Bianchi David M, Peterson Joseph R, Earnest Tyler M, Hallock Michael J, Luthey-Schulten Zaida
Department of Chemistry, University of Illinois at Urbana-Champaign, 505 S Mathews Ave, Urbana, USA.
NSF Center for the Physics of Living Cells, 1110 W Green St, MC-704, 320 Loomis Laboratory, Urbana, USA.
IET Syst Biol. 2018 Aug;12(4):170-176. doi: 10.1049/iet-syb.2017.0070.
It is well known that stochasticity in gene expression is an important source of noise that can have profound effects on the fate of a living cell. In the galactose genetic switch in yeast, the unbinding of a transcription repressor is induced by high concentrations of sugar particles activating gene expression of sugar transporters. This response results in high propensity for all reactions involving interactions with the metabolite. The reactions for gene expression, feedback loops and transport are typically described by chemical master equations (CME). Sampling the CME using the stochastic simulation algorithm (SSA) results in large computational costs as each reaction event is evaluated explicitly. To improve the computational efficiency of cell simulations involving high particle number systems, the authors have implemented a hybrid stochastic-deterministic (CME-ODE) method into the publically available, GPU-based lattice microbes (LM) software suite and its python interface pyLM. LM and pyLM provide a convenient way to simulate complex cellular systems and interface with high-performance RDME/CME/ODE solvers. As a test of the implementation, the authors apply the hybrid CME-ODE method to the galactose switch in Saccharomyces cerevisiae, gaining a 10-50× speedup while yielding protein distributions and species traces similar to the pure SSA CME.
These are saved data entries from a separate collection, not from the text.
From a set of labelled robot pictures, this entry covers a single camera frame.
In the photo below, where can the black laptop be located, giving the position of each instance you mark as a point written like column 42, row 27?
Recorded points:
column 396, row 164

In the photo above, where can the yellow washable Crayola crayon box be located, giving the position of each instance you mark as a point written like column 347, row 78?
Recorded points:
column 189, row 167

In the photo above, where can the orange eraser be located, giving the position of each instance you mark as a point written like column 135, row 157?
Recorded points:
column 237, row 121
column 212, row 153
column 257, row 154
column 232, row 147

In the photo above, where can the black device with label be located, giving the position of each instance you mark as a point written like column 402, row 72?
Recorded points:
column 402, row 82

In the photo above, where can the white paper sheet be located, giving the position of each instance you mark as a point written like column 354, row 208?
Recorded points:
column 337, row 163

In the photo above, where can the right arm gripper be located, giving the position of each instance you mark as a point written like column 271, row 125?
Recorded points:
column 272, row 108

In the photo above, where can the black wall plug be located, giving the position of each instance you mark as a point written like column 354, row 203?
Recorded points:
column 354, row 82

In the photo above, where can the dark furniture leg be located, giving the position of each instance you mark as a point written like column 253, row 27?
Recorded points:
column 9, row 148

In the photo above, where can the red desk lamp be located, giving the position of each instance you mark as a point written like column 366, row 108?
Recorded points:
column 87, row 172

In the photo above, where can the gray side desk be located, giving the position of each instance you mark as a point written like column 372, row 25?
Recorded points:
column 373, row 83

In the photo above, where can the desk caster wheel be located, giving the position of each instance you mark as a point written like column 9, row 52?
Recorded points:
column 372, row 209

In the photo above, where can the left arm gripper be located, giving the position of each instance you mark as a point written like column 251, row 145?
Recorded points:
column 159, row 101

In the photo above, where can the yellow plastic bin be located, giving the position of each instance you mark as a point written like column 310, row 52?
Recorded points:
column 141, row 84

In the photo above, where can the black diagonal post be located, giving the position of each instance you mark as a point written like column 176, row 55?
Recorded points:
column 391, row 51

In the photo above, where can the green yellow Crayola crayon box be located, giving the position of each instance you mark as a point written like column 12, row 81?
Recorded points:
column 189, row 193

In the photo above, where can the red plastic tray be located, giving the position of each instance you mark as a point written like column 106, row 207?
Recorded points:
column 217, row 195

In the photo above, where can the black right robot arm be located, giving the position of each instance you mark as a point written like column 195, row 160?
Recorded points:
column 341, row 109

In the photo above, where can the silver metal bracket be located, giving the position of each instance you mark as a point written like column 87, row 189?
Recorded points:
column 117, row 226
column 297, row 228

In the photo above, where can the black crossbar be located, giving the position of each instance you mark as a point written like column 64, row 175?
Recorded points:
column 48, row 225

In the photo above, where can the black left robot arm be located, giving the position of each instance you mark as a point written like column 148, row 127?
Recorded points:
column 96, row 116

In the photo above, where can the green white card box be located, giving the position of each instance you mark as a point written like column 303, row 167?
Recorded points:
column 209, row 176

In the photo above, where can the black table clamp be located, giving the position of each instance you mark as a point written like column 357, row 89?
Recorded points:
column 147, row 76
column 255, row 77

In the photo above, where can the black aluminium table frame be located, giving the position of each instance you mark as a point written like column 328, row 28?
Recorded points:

众所周知,基因表达中的随机性是一种重要的噪声来源,可能对活细胞的命运产生深远影响。在酵母中的半乳糖遗传开关中,转录阻遏物的解离是由高浓度的糖颗粒诱导的,这些糖颗粒激活了糖转运蛋白的基因表达。这种反应导致所有涉及与代谢物相互作用的反应具有很高的倾向性。基因表达、反馈回路和运输的反应通常用化学主方程(CME)来描述。使用随机模拟算法(SSA)对CME进行采样会导致巨大的计算成本,因为每个反应事件都需要明确评估。为了提高涉及高粒子数系统的细胞模拟的计算效率,作者已将一种混合随机-确定性(CME-ODE)方法应用于公开可用的、基于GPU的晶格微生物(LM)软件套件及其Python接口pyLM。LM和pyLM提供了一种方便的方式来模拟复杂的细胞系统,并与高性能的RDME/CME/ODE求解器进行接口。作为对该实现的测试,作者将混合CME-ODE方法应用于酿酒酵母中的半乳糖开关,在产生与纯SSA CME相似的蛋白质分布和物种轨迹的同时,实现了10至50倍的加速。